Une baignoire peinte par l’artiste David Walker pour le projet street art de la « tour 13 » à Paris, le 24 octobre 2013 | REUTERS/Jacky Naegelen

Une baignoire peinte par l’artiste David Walker pour le projet street art de la « tour 13 » à Paris, le 24 octobre 2013 | REUTERS/Jacky Naegelen

La capitale est en train de redevenir «the place to be»: sa scène artistique renaît peu à peu de ses cendres.

Paris, qui a attiré des artistes du monde entier grâce aux clichés de Montmartre et à sa qualité de vie prétendue, a perdu de sa superbe ces dernières années. Qualifié d’avant-gardiste au début du XXe siècle, elle laisse sa place de capitale des arts au profit de Berlin, Londres ou Bruxelles, rapporte le site du magazine de mode britannique i-D, qui appartient au groupe Vice:

«Pour tous ceux qui sont arrivés dans l'espoir de vivre ce cliché, il était facile d'être déçu. Non seulement parce que les clichés ne sont pas vrais, mais aussi parce que, dans le début des années 2000, la France a été coincée dans la bureaucratie des institutions centenaires. Les artistes partaient parce qu'ils étouffaient lentement dans la capitale française.»

Cependant, depuis quelque temps, une scène artistique émergerait de nouveau dans la Ville Lumière.

Galeries pour artistes émergents

Des artistes partis seraient même revenus, comme Christophe Lemaître, qui, après avoir passé plusieurs années à Maastricht, est rentré à Paris pour y fonder un artist-run space:

«le twist qui est en train de se produire à Paris est avant tout lié à l'émergence des artist-run space. En 2008, lorsque je suis sorti des Beaux-Arts de Paris, il n'y avait quasiment plus aucun lieu qui s'adressait à la très jeune génération, à part Bétonsalon et Treize, mais qui déménageait régulièrement. J'avais alors monté une structure de ce genre qui s'appelait Super. Puis, en 2011, Shanaynay s'est installé à Paris : leur ambition et leur approche internationale ont donné de l'appétit à beaucoup de gens, et en moins de deux ans, toute une série de nouveaux lieux se sont montés».

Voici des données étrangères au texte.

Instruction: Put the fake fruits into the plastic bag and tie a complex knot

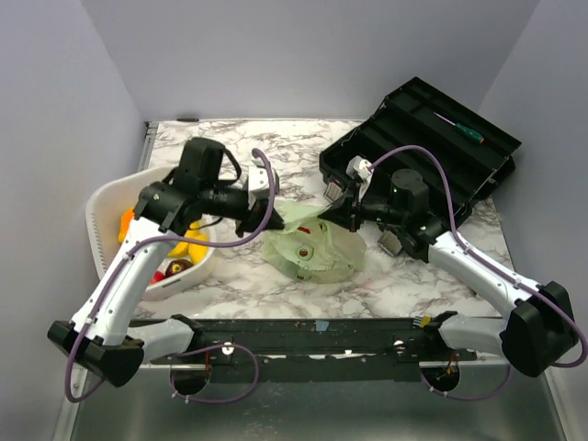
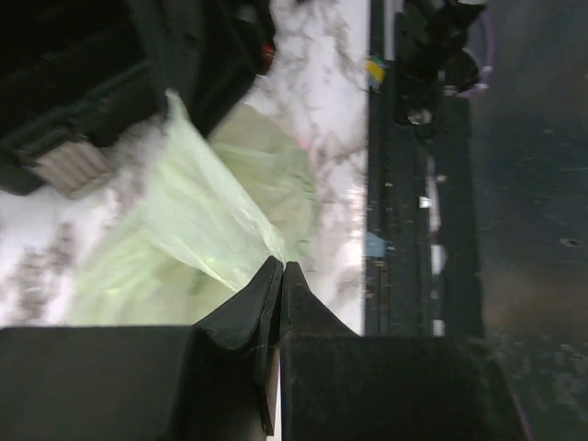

Shanaynay est donc un espace indépendant, géré par des artistes et dont le but n’est pas de construire une collection ni de faire à proprement parler commerce de ses œuvres. Sabrina Tarasoff, conservatrice de l’espace, estime qu’il a été créé en «réponse à l'absence d'espaces d'exposition indépendants dans la ville». D’autres comme Treize, -1, Exo, Tonus, Glassbox ou Palette Terre jouent aussi la carte de l’originalité pour attirer des visiteurs dans leurs galeries. À -1 par exemple «on doit prendre rendez-vous avant de se diriger dans un parking souterrain», rapporte i-D. 

Ces jeunes galeries suffiront-elles cependant à rendre son titre de capitale des arts à Paris? Une chose est sûre: elles retiendront sûrement nombre d’artistes français de s’exiler.

Mise à jour du 8 octobre: La première version de cet article citait Christophe Lemaître en traduisant ses propos de l'anglais au français; or, l’article d’i-D a d'abord été publié en français le 23 septembre avant d'être traduit en anglais le 6 octobre; nous avons donc repris les citations originales de Christophe Lemaître.